Colombian legend Carlos Valderrama played for Miami Fusion but the team folded
After the demise, former owner Ken Horowitz reflected on where it all went wrong. He had reportedly lost £11.5million in total and thought there were a number of factors to blame.
Youth football was played in a different season so drawing young people in on matchdays proved a challenge, as did attracting large corporate sponsors to inject cash.
One interesting point was that Horowitz felt the large immigrant population in Miami already supported teams from elsewhere so had less of a connection to a local side. It will be fascinating to see if Beckham and Co can navigate this area with greater dexterity, particularly with Orlando City already boasting a number of fans in the area.
And birth of Inter Miami
In 2012, a decade on from Miami Fusion’s collapse, MLS signaled their intention to have another crack at an expansion franchise in the city.
Barcelona had made a half-cocked attempt at bringing a team to the city in 2009 but ‘Miami Barcelona’ never managed to get off the ground despite the best efforts of Marcelo Claure, a Bolivian-American technology entrepreneur who led the project.
MLS reasoned at the time that an expansion franchise in south Florida was unrealistic ‘due to adverse market conditions’.
But three years later commissioner Don Garber revived the idea, clearly feeling those ‘adverse market conditions’ had shifted with continued growth and interest in MLS.

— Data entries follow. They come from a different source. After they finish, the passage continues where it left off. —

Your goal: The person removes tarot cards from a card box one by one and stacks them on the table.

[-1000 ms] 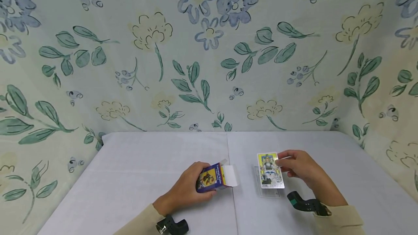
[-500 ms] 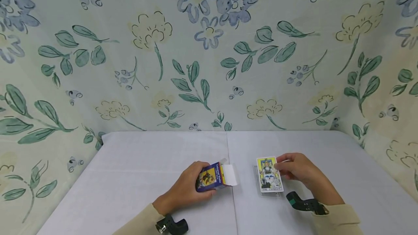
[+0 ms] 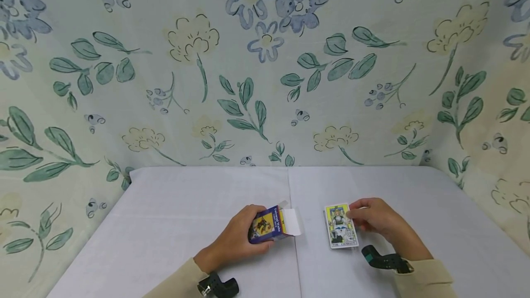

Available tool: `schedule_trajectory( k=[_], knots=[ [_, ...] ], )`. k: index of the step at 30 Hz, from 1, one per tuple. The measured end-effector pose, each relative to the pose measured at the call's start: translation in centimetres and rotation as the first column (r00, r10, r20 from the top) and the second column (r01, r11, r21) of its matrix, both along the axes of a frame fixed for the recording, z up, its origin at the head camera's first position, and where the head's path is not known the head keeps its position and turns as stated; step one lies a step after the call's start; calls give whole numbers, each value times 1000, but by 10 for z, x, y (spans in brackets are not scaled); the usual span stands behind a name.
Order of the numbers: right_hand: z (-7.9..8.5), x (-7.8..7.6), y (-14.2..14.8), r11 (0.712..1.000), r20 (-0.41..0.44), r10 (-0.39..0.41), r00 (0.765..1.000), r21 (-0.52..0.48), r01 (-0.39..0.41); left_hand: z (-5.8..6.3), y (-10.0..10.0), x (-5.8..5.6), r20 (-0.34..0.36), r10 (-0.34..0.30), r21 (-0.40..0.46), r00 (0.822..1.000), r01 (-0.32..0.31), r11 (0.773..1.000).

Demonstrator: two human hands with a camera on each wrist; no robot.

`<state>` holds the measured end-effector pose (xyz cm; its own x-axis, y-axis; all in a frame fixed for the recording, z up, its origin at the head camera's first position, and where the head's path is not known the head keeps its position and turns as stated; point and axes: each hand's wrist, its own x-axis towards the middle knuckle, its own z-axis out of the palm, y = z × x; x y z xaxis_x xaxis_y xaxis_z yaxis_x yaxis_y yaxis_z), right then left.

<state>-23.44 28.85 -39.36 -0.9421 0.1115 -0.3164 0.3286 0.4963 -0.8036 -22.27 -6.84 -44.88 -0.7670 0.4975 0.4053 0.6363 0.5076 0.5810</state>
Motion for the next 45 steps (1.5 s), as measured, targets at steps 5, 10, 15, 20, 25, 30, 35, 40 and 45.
schedule_trajectory(
  k=[5,10,15,20,25,30,35,40,45],
  knots=[
    [-2,0,-2,1000,4,-6,1000,0,6,-1,1,-1,-4,-4,1,1000,4,1000],
    [-3,0,-2,1000,7,-5,1000,3,5,-1,0,0,0,-7,2,1000,7,1000],
    [-4,0,-3,1000,6,-6,1000,11,6,0,0,0,4,-10,1,1000,10,1000],
    [-6,-1,-3,1000,15,-12,1000,29,11,0,0,0,-1,-13,1,1000,13,1000],
    [-9,-3,-3,999,12,-11,1000,42,11,0,0,0,1,-17,3,1000,17,1000],
    [-9,-1,-4,998,4,-17,1000,55,16,0,0,-1,4,-15,3,1000,15,1000],
    [-10,-1,-5,997,1,-15,1000,76,15,0,0,0,7,-14,4,1000,14,1000],
    [-10,-1,-6,995,-1,-12,1000,94,12,0,0,0,4,-18,9,1000,18,1000],
    [-11,-1,-7,994,-14,0,1000,108,1,0,0,0,6,-20,12,1000,20,1000]
  ],
)
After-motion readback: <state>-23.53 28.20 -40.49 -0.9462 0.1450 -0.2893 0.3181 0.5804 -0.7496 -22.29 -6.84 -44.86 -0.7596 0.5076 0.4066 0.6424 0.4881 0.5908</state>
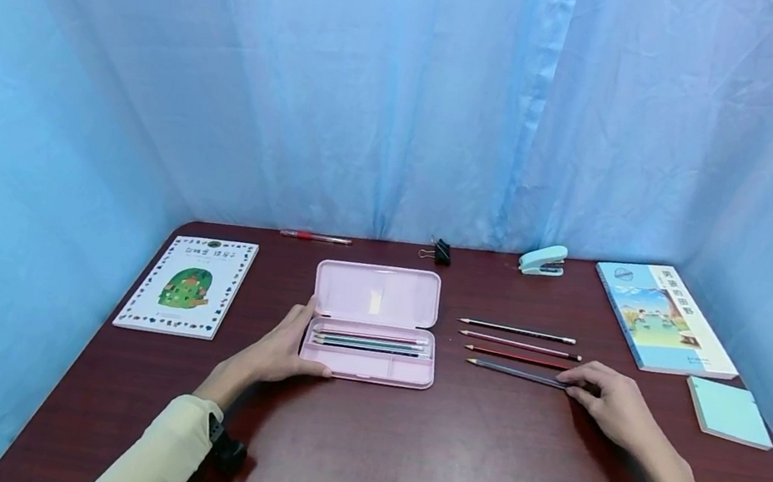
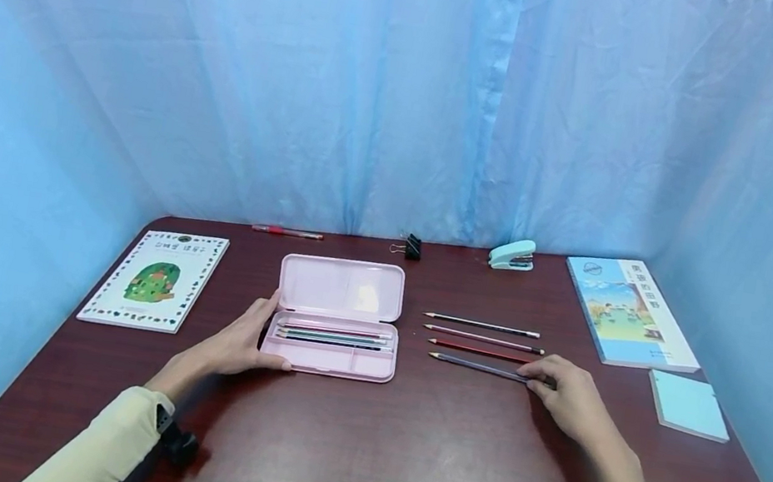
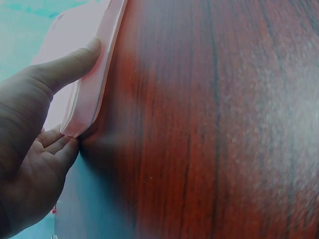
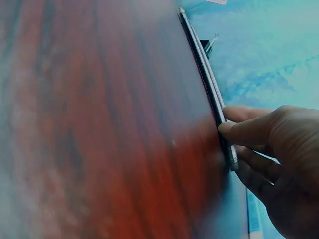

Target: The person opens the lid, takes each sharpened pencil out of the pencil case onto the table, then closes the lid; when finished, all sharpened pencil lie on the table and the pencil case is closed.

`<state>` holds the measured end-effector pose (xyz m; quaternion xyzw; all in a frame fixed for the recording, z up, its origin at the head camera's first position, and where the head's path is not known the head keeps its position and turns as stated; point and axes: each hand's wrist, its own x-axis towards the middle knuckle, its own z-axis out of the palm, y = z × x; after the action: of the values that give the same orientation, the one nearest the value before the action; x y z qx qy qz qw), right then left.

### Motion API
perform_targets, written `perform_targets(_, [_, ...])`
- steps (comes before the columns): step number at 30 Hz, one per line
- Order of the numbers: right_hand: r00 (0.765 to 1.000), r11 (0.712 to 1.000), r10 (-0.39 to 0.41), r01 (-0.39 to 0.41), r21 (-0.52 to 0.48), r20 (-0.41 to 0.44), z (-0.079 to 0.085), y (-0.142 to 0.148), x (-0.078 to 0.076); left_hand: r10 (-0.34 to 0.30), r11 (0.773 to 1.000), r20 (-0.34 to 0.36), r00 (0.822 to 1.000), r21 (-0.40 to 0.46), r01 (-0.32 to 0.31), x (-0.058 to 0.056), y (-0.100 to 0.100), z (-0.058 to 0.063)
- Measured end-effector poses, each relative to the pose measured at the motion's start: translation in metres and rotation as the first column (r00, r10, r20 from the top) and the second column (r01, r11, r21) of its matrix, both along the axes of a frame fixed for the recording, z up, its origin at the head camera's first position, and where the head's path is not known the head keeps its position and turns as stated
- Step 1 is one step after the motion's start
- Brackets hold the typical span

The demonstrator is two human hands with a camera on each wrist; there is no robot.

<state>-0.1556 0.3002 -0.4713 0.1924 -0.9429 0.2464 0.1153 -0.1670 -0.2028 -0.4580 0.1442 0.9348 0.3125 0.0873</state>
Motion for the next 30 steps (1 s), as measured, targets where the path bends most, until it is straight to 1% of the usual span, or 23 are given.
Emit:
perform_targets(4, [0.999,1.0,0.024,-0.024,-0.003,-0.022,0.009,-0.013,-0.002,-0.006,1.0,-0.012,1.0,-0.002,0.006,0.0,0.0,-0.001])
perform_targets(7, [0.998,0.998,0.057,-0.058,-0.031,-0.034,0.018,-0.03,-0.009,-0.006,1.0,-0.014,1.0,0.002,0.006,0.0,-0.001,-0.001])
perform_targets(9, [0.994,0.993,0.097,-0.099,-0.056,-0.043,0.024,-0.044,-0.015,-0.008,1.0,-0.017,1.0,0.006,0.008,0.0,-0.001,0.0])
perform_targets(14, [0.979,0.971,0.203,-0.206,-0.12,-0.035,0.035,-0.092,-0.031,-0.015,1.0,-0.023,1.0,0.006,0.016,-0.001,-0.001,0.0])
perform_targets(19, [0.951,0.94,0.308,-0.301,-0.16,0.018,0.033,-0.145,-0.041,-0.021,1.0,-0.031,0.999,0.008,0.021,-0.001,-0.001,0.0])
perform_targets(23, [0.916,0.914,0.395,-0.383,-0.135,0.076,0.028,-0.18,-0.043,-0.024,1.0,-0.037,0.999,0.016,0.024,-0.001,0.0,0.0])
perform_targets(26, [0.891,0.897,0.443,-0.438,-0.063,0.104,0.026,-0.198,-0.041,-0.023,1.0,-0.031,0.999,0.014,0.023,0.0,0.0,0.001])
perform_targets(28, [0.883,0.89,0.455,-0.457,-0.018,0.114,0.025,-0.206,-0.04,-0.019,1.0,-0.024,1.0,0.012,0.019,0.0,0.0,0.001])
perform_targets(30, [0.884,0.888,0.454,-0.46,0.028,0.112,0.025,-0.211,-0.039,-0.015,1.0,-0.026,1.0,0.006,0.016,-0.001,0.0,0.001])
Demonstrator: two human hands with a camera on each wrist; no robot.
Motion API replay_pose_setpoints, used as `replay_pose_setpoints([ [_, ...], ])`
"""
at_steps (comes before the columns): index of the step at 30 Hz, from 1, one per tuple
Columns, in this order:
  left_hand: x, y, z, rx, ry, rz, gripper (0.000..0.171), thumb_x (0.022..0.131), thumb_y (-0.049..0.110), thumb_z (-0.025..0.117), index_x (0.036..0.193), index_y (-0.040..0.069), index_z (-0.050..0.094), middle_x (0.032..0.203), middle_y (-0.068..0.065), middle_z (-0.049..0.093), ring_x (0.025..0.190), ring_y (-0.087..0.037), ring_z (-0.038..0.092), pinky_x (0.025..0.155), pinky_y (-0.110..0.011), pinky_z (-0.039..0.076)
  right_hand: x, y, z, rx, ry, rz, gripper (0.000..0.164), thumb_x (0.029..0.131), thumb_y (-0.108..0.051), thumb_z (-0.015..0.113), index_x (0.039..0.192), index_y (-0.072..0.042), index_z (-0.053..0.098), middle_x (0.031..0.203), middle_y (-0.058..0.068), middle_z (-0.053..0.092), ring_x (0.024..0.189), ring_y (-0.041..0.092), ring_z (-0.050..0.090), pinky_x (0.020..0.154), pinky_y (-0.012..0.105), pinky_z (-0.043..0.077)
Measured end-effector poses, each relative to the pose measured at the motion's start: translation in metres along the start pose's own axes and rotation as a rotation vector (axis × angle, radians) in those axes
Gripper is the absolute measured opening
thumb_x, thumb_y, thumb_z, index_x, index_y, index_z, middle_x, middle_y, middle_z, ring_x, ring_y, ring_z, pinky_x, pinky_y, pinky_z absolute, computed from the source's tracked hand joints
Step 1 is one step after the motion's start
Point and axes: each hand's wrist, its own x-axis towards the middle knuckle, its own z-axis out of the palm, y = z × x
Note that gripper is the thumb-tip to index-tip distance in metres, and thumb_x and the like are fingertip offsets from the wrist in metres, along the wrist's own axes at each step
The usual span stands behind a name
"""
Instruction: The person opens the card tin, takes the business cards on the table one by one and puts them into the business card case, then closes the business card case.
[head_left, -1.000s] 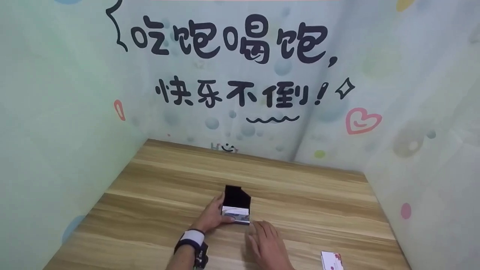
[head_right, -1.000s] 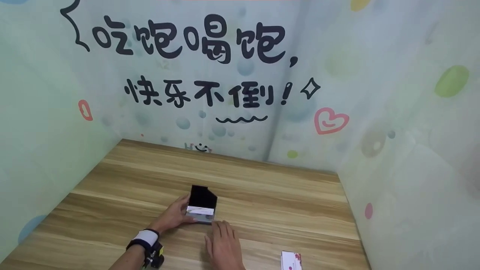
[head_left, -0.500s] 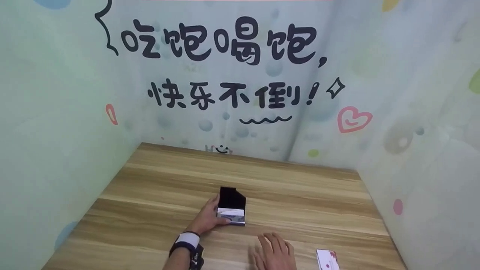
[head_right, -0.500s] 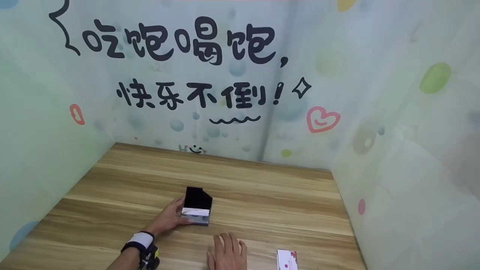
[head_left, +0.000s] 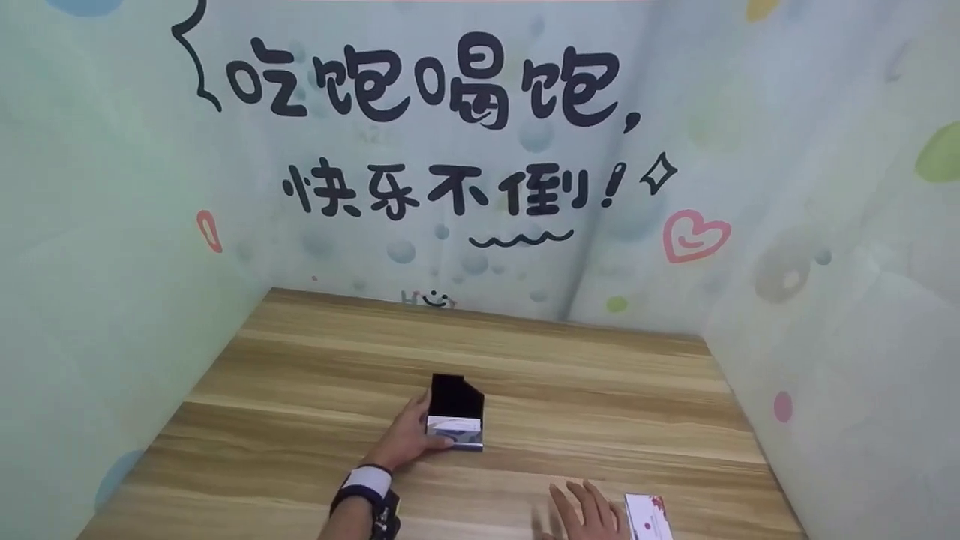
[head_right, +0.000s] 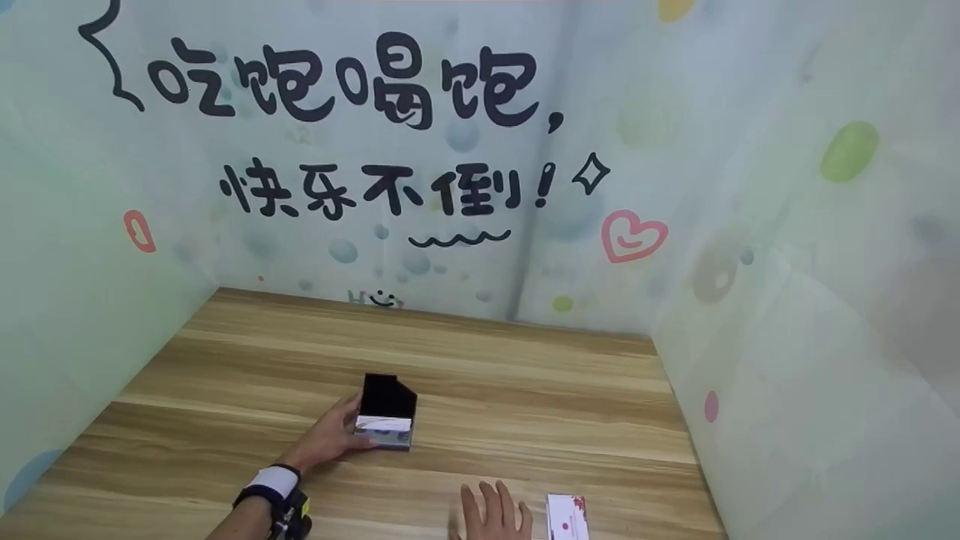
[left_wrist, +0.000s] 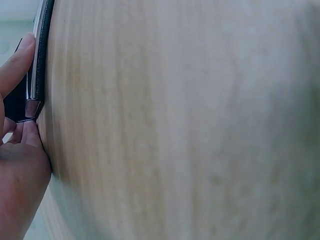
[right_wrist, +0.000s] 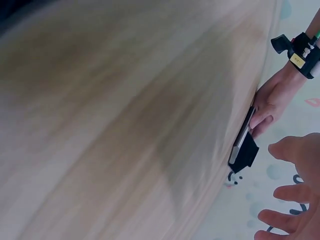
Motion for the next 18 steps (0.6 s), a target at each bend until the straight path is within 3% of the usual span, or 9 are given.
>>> replay_pose_setpoints([
  [6, -0.001, -0.005, -0.001, -0.04, 0.0, 0.008, 0.099, 0.065, 0.022, 0.081, 0.143, 0.0, 0.023, 0.147, -0.027, 0.024, 0.136, -0.042, 0.02, 0.112, -0.051, 0.017, -0.018, 0.02, 0.011, 0.024, 0.054, 0.083, 0.059, 0.073, -0.069, 0.05, 0.106, -0.023, 0.065, 0.099, 0.003, 0.064, 0.093, 0.028, 0.061, 0.066, 0.046, 0.045],
  [9, -0.001, -0.006, 0.0, -0.066, -0.004, 0.007, 0.099, 0.065, 0.021, 0.081, 0.144, 0.001, 0.023, 0.147, -0.026, 0.023, 0.137, -0.04, 0.019, 0.113, -0.05, 0.016, -0.026, 0.029, 0.018, 0.001, 0.11, 0.134, 0.051, 0.09, -0.058, 0.036, 0.101, -0.02, 0.067, 0.096, 0.005, 0.065, 0.089, 0.03, 0.062, 0.064, 0.046, 0.044],
  [11, -0.001, -0.005, 0.0, -0.07, 0.0, 0.004, 0.099, 0.065, 0.021, 0.081, 0.143, 0.001, 0.024, 0.147, -0.027, 0.023, 0.136, -0.041, 0.02, 0.113, -0.051, 0.016, -0.031, 0.034, 0.022, -0.004, 0.135, 0.164, 0.039, 0.093, -0.044, 0.038, 0.1, -0.017, 0.066, 0.096, 0.007, 0.064, 0.088, 0.03, 0.061, 0.063, 0.047, 0.042],
  [13, -0.001, -0.003, 0.001, -0.072, 0.006, -0.009, 0.099, 0.065, 0.021, 0.081, 0.143, 0.001, 0.024, 0.147, -0.027, 0.023, 0.136, -0.041, 0.02, 0.113, -0.051, 0.016, -0.035, 0.039, 0.023, -0.012, 0.146, 0.185, 0.026, 0.088, -0.029, 0.047, 0.099, -0.016, 0.066, 0.098, 0.008, 0.064, 0.088, 0.03, 0.061, 0.063, 0.048, 0.042],
  [16, 0.0, 0.0, 0.002, -0.06, 0.012, -0.031, 0.098, 0.065, 0.022, 0.081, 0.143, 0.001, 0.025, 0.147, -0.027, 0.023, 0.136, -0.042, 0.02, 0.113, -0.052, 0.015, -0.041, 0.048, 0.023, 0.026, 0.183, 0.203, 0.036, 0.066, -0.024, 0.059, 0.1, -0.013, 0.065, 0.099, 0.011, 0.063, 0.087, 0.031, 0.061, 0.063, 0.047, 0.039],
  [18, -0.002, 0.002, 0.001, -0.045, 0.011, -0.041, 0.098, 0.065, 0.023, 0.081, 0.143, 0.001, 0.025, 0.147, -0.028, 0.021, 0.136, -0.042, 0.018, 0.113, -0.052, 0.015, -0.043, 0.053, 0.024, 0.038, 0.234, 0.203, 0.037, 0.067, -0.026, 0.059, 0.1, -0.011, 0.066, 0.098, 0.012, 0.063, 0.085, 0.032, 0.061, 0.062, 0.046, 0.038],
])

Marcelo Claure (right) has been a key player throughout the process of establishing the team
Then Beckham came to the party
When Beckham signed for LA Galaxy in 2007, the move made global headlines. One of the world’s biggest celebrities brought an unprecedented amount of exposure to the league. Gate revenue skyrocketed and within weeks the club found a new shirt sponsor worth £20million. The Beckham effect was in full force.
The league were so desperate to have a bonafide superstar and cross-over celebrity in Hollywood that they sweetened the deal.
Included in his contract was the option to buy an MLS expansion team for $25 million (anywhere but New York).
Beckham has been involved since 2014 and it has been an arduous road at times
With every year that passed, the clause in Beckham’s contract looked more juicy as the MLS snowballed in value. Suddenly $25m looked a snip for an expansion team.
The former England captain finally exercised his option in February 2014. He would head up an investment group called ‘Miami Beckham United’ along with the aforementioned Claure and British entrepreneur Simon Fuller, who Beckham bought out earlier this year.
Proposals for a new stadium in downtown Miami repeatedly fell through and negotiations with local government proved tricky. But finally, four years after announcing his intentions, MLS gave Beckham and the team the green light last January.
Where will they play?
Inter begin their life on the same site as Fusion played for four seasons. A total of £50m has been spent on Lockhart Stadium, which is under construction as their temporary accommodation.
The workers have a short turnaround and need to get the 18,000-seater ground up and running by March 14, when Inter play Beckham’s old side LA Galaxy in the curtain-raiser. It is expected to be their home for the next two years, though that could be extended if their state-of-the-art arena experiences delays.
Lockhart will then become the club’s primary training base when they move into 25,000-capacity Miami Freedom Park.
Miami Freedom Park is a massive complex that will be built for the team in two years
The glossy mock-up plans and virtual videos show a modern arena with all the bells and whistles. At a total cost of £752m, you’d expect a few fancy touches.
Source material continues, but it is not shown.